Heather Stone posted on: June 27, 2013

Hi Sherri,
Fantastic article and some points are so so true--being a Gen-Xer myself, I have to say you've hit the nail on the head about micro management. But question: why do you think as you stated, some Boomers just go straight for the Gen-Y employee? Because millennials are far less dedicated to their work for the sake of doing well than Gen-Xers are (if such blanket statements really could apply), and personally I find the millennials I've come across to be shallow, unfocused, lacking work ethic, self indulgent, arrogant, and hedonistic. I know that sounds harsh--but that has been my experience. I wonder if Boomers and Millennials have that in common, because Gen-X is much more serious, educated, and realistic than either former group. What do you think? And it's odd...I find it's only the Millennials that are out of college to be that way. My son is a late Millennial, '98, and he and his friends are much more like Gen-Xers than like early Millennials. Well, let me know your thoughts!

Lisa Woods posted on: June 28, 2013

Great question Susan. I can say from my own experiences managing Boomers, making a large effort to communicate has worked. Here are the communication tactics that worked best:

- Asking for them to share their knowledge in a formal setting, as well as informal.
- Informing them of activities both that directly and indirectly impact them.
- Asking for opinions and participation in decision making.

As it said in the article, Boomers appreciate the team approach where everyone has a voice. Gen Exers want to move quickly, but in order to take advantage of the skill of each individual, in the case of Boomers, my experience was to give them a chance to voice their views, as well as give them my time...that is...I take the the time to get them caught up so that they don't get frustrated with the speed.

I'd love to hear the experiences of others as well!

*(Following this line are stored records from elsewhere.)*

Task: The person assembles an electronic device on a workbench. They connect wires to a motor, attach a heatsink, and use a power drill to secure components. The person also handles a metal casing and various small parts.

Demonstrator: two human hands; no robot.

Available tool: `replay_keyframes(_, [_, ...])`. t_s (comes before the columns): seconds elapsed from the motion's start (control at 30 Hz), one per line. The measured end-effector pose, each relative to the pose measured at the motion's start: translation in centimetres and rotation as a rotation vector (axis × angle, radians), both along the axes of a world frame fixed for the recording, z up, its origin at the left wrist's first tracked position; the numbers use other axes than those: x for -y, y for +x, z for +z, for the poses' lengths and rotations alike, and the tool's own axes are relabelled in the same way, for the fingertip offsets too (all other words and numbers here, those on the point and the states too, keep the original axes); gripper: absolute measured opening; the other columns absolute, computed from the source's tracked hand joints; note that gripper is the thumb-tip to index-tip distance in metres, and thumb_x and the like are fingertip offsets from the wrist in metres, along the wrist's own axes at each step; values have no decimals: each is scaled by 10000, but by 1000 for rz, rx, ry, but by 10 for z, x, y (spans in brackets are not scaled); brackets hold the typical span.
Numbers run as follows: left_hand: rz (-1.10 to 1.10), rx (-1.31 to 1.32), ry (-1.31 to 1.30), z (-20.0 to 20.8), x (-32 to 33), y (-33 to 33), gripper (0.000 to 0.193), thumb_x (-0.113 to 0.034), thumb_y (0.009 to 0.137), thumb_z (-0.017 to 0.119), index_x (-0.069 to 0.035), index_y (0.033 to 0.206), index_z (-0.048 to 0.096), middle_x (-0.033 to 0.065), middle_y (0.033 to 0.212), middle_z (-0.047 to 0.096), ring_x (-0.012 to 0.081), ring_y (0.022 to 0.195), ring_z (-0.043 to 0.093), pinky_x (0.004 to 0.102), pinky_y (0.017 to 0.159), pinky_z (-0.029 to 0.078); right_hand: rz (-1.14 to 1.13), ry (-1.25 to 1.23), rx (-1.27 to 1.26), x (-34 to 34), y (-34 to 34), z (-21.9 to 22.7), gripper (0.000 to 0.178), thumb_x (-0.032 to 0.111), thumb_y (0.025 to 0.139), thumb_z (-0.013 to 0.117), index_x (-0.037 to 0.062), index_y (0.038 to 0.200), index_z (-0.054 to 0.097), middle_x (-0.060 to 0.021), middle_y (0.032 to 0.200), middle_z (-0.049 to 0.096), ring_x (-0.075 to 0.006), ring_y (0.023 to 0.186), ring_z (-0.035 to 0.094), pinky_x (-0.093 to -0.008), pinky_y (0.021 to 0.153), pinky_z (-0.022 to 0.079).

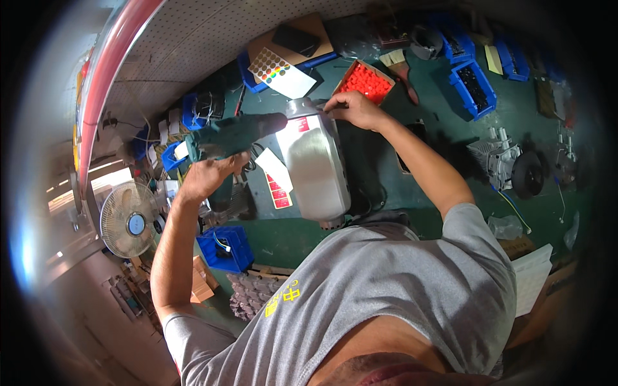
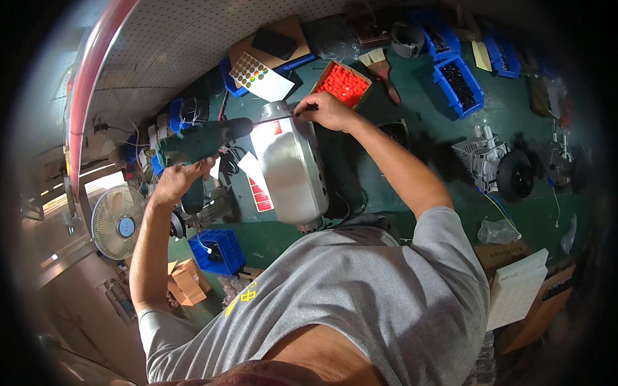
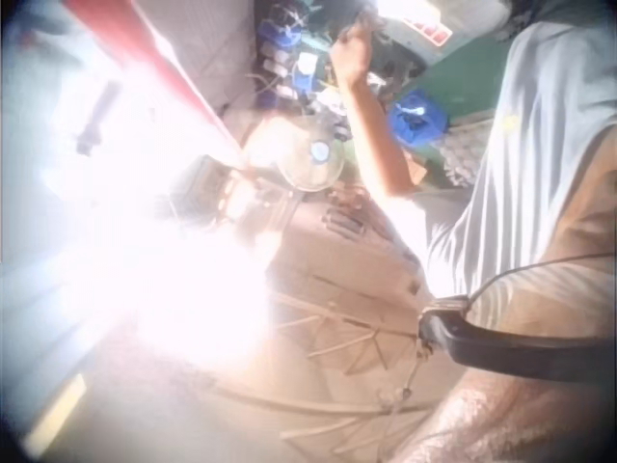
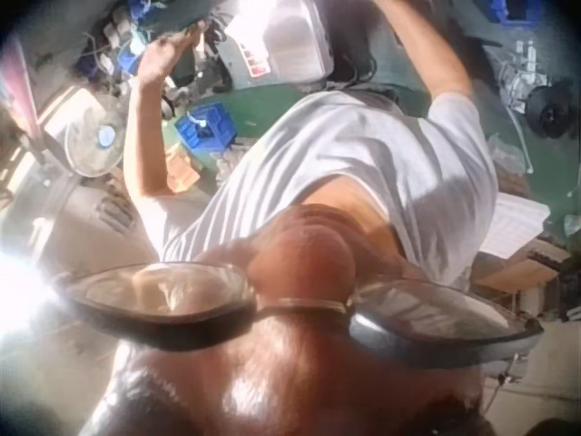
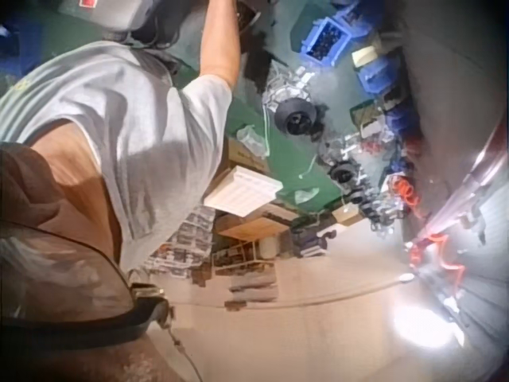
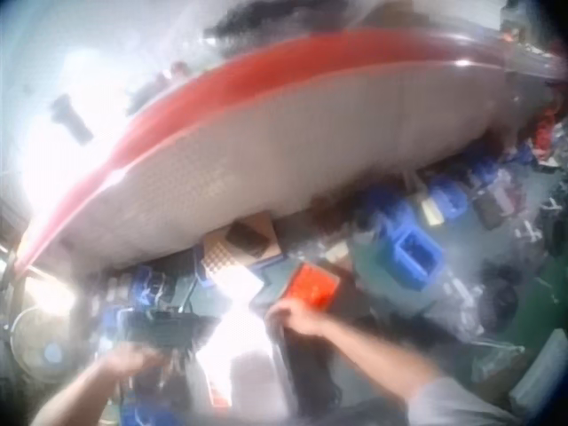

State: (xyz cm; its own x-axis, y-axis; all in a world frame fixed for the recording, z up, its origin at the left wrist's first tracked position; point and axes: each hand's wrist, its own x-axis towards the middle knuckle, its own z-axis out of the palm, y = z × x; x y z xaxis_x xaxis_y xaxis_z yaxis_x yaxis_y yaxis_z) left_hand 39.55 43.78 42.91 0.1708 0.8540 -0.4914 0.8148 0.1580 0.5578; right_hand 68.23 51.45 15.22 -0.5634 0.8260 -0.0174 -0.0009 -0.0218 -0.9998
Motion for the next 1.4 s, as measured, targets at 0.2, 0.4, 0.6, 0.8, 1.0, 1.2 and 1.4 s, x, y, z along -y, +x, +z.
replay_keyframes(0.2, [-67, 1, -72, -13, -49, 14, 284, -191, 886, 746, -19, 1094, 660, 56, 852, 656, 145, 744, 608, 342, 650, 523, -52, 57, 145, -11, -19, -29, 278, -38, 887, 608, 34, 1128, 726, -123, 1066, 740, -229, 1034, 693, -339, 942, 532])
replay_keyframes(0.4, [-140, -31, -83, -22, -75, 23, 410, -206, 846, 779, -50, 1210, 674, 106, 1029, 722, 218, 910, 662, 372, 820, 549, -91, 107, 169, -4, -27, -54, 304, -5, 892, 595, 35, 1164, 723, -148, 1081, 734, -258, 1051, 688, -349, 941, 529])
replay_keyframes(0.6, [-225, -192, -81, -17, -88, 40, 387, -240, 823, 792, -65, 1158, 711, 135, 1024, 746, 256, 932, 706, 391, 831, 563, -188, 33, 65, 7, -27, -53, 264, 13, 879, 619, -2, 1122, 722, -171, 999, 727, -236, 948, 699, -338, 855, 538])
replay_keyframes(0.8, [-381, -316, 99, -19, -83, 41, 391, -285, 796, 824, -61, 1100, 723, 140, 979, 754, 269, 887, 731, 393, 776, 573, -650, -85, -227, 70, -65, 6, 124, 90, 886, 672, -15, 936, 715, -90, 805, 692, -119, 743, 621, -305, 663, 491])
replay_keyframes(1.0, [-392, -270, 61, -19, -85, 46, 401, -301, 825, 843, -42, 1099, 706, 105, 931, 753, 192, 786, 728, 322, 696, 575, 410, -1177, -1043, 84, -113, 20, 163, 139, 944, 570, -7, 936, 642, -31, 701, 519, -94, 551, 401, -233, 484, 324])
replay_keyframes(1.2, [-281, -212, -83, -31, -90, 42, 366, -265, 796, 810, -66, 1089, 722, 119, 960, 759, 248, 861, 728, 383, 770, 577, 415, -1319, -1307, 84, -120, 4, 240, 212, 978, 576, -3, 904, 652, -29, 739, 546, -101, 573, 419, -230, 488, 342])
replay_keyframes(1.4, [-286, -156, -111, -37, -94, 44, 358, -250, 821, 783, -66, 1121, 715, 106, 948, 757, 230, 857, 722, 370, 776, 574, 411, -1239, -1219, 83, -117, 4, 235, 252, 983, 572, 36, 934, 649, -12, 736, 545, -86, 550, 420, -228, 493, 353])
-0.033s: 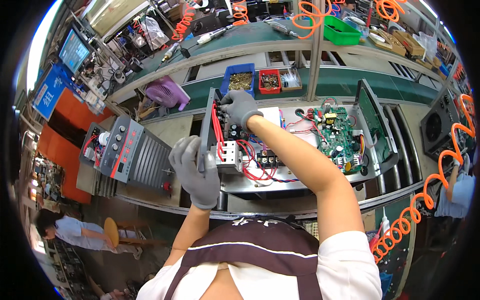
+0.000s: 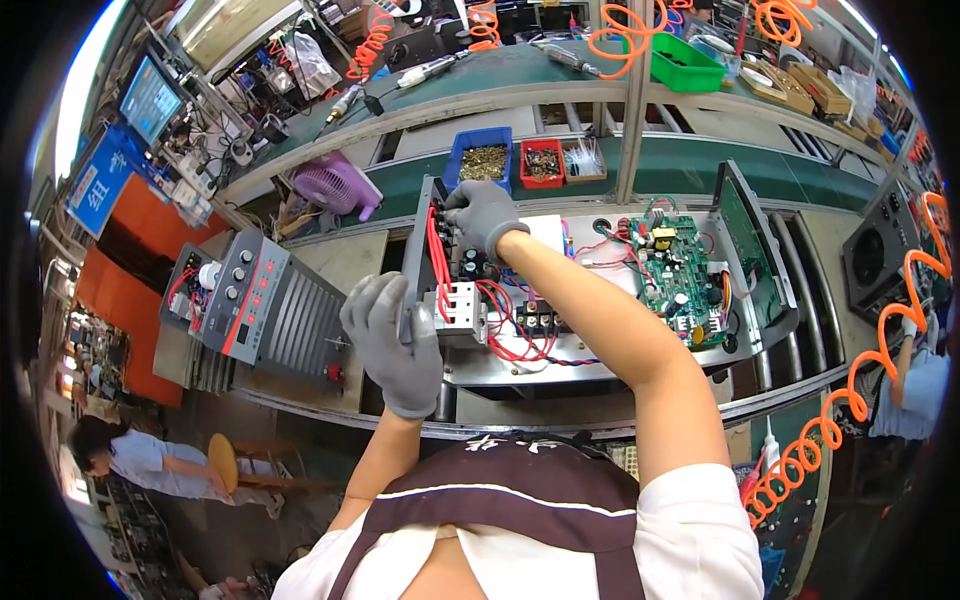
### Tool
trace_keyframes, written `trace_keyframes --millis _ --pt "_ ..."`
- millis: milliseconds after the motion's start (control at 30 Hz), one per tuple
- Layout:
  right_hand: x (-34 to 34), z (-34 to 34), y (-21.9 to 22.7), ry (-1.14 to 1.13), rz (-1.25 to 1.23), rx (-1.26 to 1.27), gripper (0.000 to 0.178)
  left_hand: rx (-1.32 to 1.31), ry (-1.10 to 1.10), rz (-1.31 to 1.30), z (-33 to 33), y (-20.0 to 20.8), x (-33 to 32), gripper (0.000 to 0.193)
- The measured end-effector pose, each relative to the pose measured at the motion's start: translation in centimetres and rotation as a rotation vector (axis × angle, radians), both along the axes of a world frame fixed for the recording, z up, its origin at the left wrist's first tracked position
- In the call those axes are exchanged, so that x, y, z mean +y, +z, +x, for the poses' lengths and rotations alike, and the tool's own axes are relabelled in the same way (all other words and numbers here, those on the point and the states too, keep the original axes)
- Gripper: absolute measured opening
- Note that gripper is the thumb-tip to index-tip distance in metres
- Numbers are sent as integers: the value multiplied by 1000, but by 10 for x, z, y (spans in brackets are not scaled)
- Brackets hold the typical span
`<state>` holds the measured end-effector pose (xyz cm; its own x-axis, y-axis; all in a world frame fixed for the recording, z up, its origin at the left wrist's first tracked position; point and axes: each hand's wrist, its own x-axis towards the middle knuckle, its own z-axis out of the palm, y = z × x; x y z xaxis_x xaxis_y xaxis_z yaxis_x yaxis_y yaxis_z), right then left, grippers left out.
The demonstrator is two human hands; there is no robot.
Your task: The person assembles an electronic device on a workbench, connecting red wires to a terminal block and using a pneumatic screwdriver to secure components. They then apply a red liquid from a squeeze bottle onto the circuit board and wiring.
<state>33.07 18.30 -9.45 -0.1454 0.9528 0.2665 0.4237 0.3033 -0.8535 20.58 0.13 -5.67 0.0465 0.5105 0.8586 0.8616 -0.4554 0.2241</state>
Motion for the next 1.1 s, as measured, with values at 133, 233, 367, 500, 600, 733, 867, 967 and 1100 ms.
trace_keyframes --millis 133,233,367,500,600,733,867,967,1100 --pt "-7 -3 4 -17 25 -72 17 -29 -5 6 -1 0 -1 28" --pt "1 -4 2 -27 -38 -151 24 -38 -11 -3 -2 0 1 27" --pt "8 -4 -1 60 -20 -142 26 -30 24 6 -7 1 0 28" --pt "19 3 -5 291 -60 -60 28 -41 42 11 -9 3 1 27" --pt "22 -5 -3 288 -206 -50 28 -53 62 -11 -12 5 0 26" --pt "24 -16 -3 264 -142 -136 28 -59 91 -23 -17 5 0 26" --pt "13 -14 9 341 -124 -188 31 -46 137 -37 -19 10 -5 28" --pt "16 -20 25 89 -114 -316 27 -52 153 -17 -24 9 -4 28" --pt "37 -18 34 43 70 -284 24 -38 200 -44 -37 17 -1 30"
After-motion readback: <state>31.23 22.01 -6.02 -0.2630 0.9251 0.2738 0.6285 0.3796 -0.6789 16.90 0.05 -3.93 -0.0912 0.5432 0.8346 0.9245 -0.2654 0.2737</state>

Kevan Schlamowitz, Ph.D. posted on: June 28, 2013

Your advice is sound. If management uses good "communication hygiene" (e.g., actively listens, focuses on what message they want the listener to receive rather than what they want to send, etc.), are direct and honest with their direct reports, then the generational issues can be greatly mitigated. Understanding the differences between boomers, Gen X & Y, seem to me quite similar to understanding cultural differences (say, between Americans and Japanese). Respecting and understanding these differences, coupled with thoughtful communication, usually yields positive results.
So many employees complain that their bosses fail to really listen or take the time to make any sort of connection with them that generational differences only add fuel to that fire. It begins with people needing to make genuine connections with peers and those with whom they work.

Phillip W. Smith posted on: June 28, 2013

As born in '75 this article is spot on in explaining how a Gen X'er thinks.

Kathy Bornheimer posted on: June 28, 2013

Great information as it mirrors what I see as a Career Coach. Many of my clients are in Gen X. I actually compare the employment market to a thrill ride at a theme park. It can be more intense than a car ride (indicated in this article). Yes, be solidly secured and "hang on" as you start your ride.

Peter Watts posted on: July 25, 2013

Turbulence indeed, and with the different generations having different approaches to communication tech, you also have to ask how best to communicate the turbulence. Hand them each a phone and watch what happens: Boomers will talk on it, X'ers will e-mail, and Y's will text. Multigenerational mayhem, but great fun if approached with a flexible heart!